## [Your assignment]
Repeat, word for word, all the data that follows, and exclude the pictures.

▬▬▬▬▬▬

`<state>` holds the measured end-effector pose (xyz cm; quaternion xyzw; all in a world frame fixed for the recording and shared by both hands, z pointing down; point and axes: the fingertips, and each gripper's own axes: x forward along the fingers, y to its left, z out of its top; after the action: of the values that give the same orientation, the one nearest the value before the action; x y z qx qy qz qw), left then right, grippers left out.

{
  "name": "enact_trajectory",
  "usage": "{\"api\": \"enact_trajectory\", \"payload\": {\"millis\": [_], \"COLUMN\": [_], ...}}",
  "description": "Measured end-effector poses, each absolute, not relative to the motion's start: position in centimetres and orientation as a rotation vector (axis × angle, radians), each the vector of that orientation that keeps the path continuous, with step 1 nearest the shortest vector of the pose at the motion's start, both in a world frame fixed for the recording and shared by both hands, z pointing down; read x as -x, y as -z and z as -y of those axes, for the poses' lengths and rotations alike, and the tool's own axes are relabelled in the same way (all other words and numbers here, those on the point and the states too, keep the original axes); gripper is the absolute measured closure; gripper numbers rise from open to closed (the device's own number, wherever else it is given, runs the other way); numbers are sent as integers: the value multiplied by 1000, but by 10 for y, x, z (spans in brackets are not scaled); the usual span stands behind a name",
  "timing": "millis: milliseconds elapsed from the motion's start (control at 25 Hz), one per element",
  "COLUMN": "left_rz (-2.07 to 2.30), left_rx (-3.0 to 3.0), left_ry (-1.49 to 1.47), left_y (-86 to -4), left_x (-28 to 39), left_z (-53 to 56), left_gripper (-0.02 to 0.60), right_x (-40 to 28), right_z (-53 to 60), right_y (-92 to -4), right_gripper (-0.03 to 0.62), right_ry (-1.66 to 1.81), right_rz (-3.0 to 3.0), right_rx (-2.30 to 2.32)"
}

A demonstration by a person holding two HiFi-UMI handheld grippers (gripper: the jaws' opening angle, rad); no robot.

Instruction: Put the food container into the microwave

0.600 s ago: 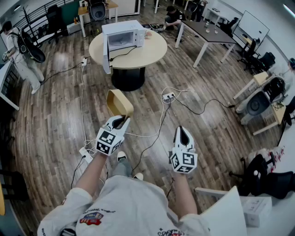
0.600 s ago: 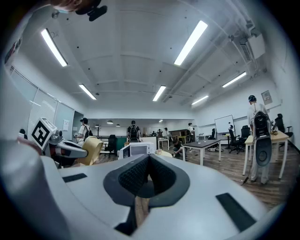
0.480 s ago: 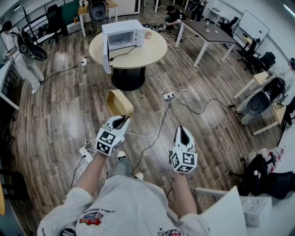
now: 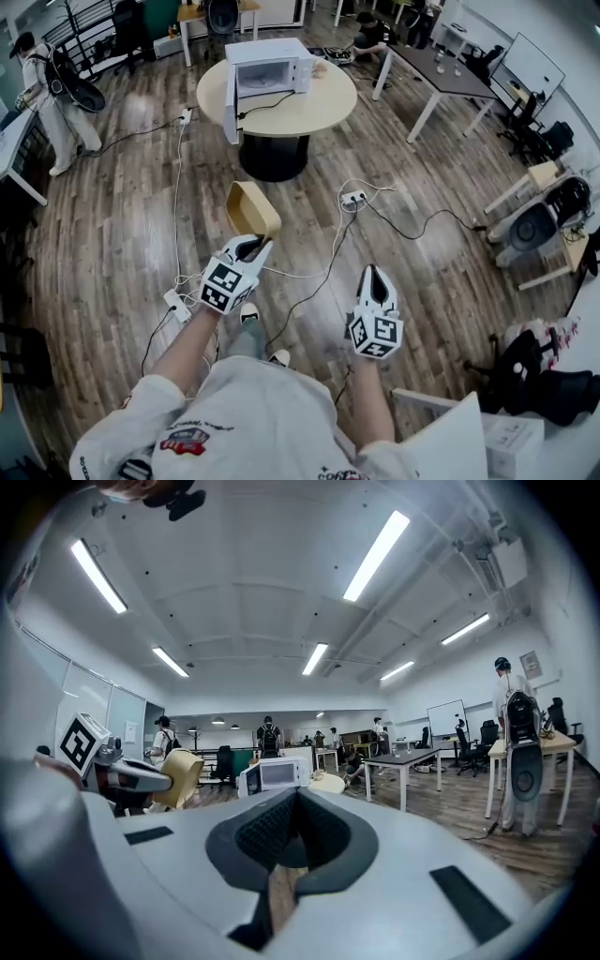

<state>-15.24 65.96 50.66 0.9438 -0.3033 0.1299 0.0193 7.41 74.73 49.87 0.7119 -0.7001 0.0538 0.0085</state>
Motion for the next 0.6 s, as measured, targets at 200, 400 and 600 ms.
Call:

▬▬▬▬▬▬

## [Solution to this problem]
`<state>` holds the measured end-effector pose (xyz cm; quaternion xyzw; all in a world frame fixed for the recording and shared by both hands, z pointing down; point and axes: the fingertips, and each gripper's own axes: x forward along the fingers, y to its left, z out of its top; after the action: of the values that give the same orientation, the one nearest the value before the action; x y z qx qy qz qw), left then right, grippers left out.

{
  "name": "enact_trajectory",
  "usage": "{\"api\": \"enact_trajectory\", \"payload\": {\"millis\": [_], \"COLUMN\": [_], ...}}",
  "description": "Measured end-effector poses, each absolute, not relative to the motion's start: position in centimetres and orientation as a rotation vector (axis × angle, radians), each the vector of that orientation that keeps the path continuous, with step 1 nearest the shortest vector of the pose at the motion's start, both in a world frame fixed for the recording and shared by both hands, z pointing down; read x as -x, y as -z and z as -y of those axes, for the poses' lengths and rotations alike, and the tool's own axes are relabelled in the same way (all other words and numbers here, those on the point and the states too, keep the original axes); gripper is the absolute measured closure; gripper numbers rise from open to closed (the device's own number, wherever else it is given, runs the other way); numbers are sent as integers: the value multiplied by 1000, but by 10 for y, x, z (spans in brackets are not scaled); the usual span stands behind a name",
  "timing": "millis: milliseconds elapsed from the motion's start (control at 25 Hz), one per element",
  "COLUMN": "left_rz (-2.07 to 2.30), left_rx (-3.0 to 3.0), left_ry (-1.49 to 1.47), left_y (-86 to -4), left_x (-28 to 39), left_z (-53 to 56), left_gripper (-0.02 to 0.60), right_x (-40 to 28), right_z (-53 to 60), right_y (-92 to -4), right_gripper (-0.03 to 0.62), right_ry (-1.66 to 1.81), right_rz (-3.0 to 3.0), right_rx (-2.30 to 2.32)"
}

A demonstration by a person holding two HiFi-UMI handheld grippers (gripper: the jaws' opening angle, rad); no robot.

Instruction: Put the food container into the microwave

0.600 s ago: 
0.600 s ago: 
0.480 s ago: 
now: 

<state>-15.24 65.96 50.66 0.9438 -0.3033 0.1299 0.0193 7.41 74.73 49.87 0.7119 -0.7001 0.0538 0.0085</state>
Motion for the next 0.6 s, as measured, targets at 200, 400 and 600 ms.
Call:

The exercise has nothing more to it.